Goldfish Software uses a SitePal avatar.2.0
Click here for a larger image.

“We were looking for something to make our site different from our competition,” said Thornell. “We also wanted something that was more than just cool. It had to help us achieve our objectives — increase visitors’ time on our site, increase repeat visits and help us convert surfers to shoppers.”

Thus “Kate” joined the Web site to communicate the company’s marketing messages. She reported on various specials throughout the year, and her wardrobe often reflected special events. During the site’s Super Bowl promotion, “Kate” wore a sports jersey.

Goldfish received positive feedback on the avatar, with customers (the company caters to other small businesses) often commenting when “Kate” said something new, or according to Thornell, asking to hear her online messages more frequently.

More to the point, using an avatar added to the company’s bottom line. “Since we added ‘Kate,’ we’ve increased our conversion rate — turning browsers into buyers — by 30-to-33 percent, and we’ve increased our repeat visitors by 20-to-25 percent” said Thornell. “The avatar’s memorable and non-intimidating,” she added. “There haven’t been any negatives, and she’s branding well. ‘Kate’ helps us keep the site fresh and interesting.”

Sitepal offers its services in three different price packages. A brief description follows, and you can get amore detailed comparison here.

Bronze:Sells for $9.95 a month or $99.50 a year. Lets you design up to five animated speaking characters, publish them to any Web page and does not require any programming.

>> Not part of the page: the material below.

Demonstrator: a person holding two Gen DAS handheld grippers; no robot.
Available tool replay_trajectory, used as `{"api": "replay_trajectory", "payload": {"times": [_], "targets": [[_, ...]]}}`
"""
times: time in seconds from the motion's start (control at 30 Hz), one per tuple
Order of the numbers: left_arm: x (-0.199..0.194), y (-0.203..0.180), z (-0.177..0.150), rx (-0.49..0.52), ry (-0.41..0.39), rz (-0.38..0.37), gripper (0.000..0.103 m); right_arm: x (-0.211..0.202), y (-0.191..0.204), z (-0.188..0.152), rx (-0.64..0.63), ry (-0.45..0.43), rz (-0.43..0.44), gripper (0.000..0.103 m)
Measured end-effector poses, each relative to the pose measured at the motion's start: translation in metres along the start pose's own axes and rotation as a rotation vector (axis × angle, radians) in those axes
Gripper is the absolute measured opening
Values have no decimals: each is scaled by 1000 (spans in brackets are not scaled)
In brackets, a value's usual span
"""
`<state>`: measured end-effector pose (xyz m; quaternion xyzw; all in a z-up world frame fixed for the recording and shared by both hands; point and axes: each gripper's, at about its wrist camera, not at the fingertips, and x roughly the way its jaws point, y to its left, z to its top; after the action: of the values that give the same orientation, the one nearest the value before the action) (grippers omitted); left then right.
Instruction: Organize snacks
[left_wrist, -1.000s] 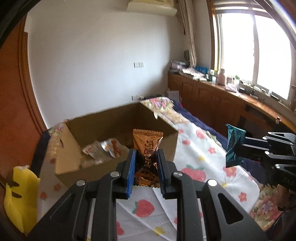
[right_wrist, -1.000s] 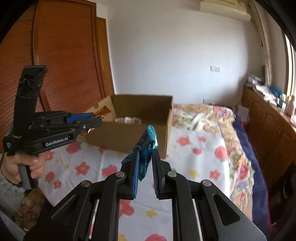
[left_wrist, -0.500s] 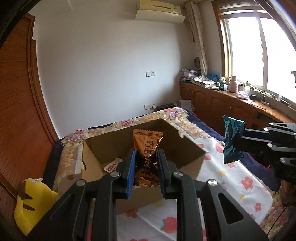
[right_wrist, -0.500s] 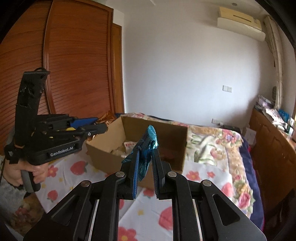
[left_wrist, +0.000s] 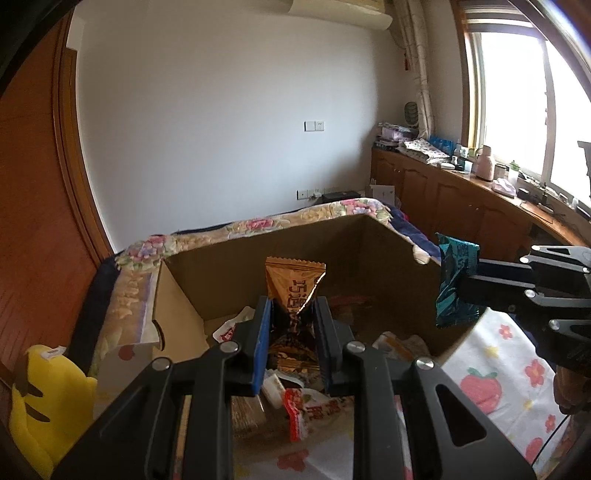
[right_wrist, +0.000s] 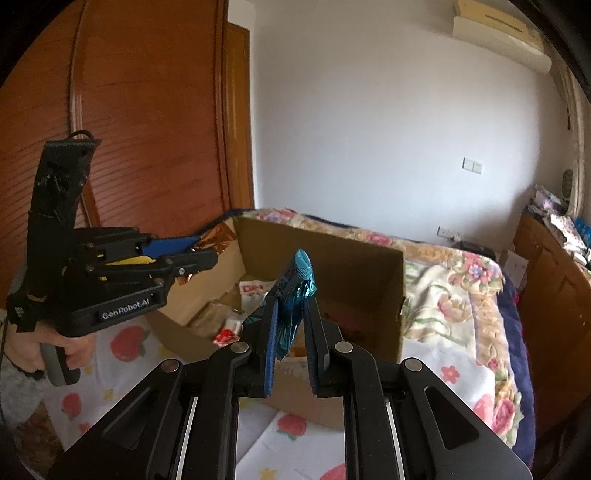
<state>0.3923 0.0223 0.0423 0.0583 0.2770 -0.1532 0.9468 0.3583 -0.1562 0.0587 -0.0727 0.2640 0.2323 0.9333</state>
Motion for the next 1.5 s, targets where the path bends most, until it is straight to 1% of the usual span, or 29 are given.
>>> {"api": "replay_trajectory", "payload": {"times": [0.17,0.33,0.43,0.63,0.73,0.83,0.87,0.93,1.13,1.3,1.5], "targets": [[16,5,-7,-17,11,1,21,31,-4,-4,0,39,1,11],[25,9,-13,-23,20,6,21,47,-2,-8,3,60,8,11],[27,9,-18,-28,23,10,21,52,3,-9,6,71,13,11],[30,12,-21,-28,13,10,24,63,-2,-10,7,78,10,11],[31,17,-21,-42,14,4,25,66,-6,-11,27,79,22,13],[29,18,-20,-39,9,12,25,68,-9,-12,37,75,26,14],[27,18,-19,-39,5,16,25,68,-10,-12,39,75,27,17],[24,18,-18,-42,0,18,26,69,-10,-11,45,77,27,18],[6,11,-14,-29,-12,37,26,53,-8,-10,58,66,13,18],[-26,1,-10,-16,-39,49,26,21,-3,-5,58,38,-4,18],[-69,-14,-12,-1,-73,56,27,-27,12,-4,53,-3,-25,18]]}}
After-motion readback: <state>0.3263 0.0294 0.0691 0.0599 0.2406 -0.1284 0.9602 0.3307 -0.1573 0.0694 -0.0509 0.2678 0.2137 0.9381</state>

Silver:Sells for $19.95 a month or $199.50 a year. Lets you design up to 10 animated speaking characters. Includes features found in the Bronze package, plus you can publish characters to eBay auctions and add audio using TTS.

Gold:Sells for $49.95 a month or $499.50 a year. Lets you design up to 25 animated speaking characters. Includes features found in the Bronze and Silver packages, plus you can use JavaScript API, integrate with Flash, use Artificial Intelligence (lets customers type questions to, and receive intelligent answers from, avatars) and the ability to remove SitePal branding.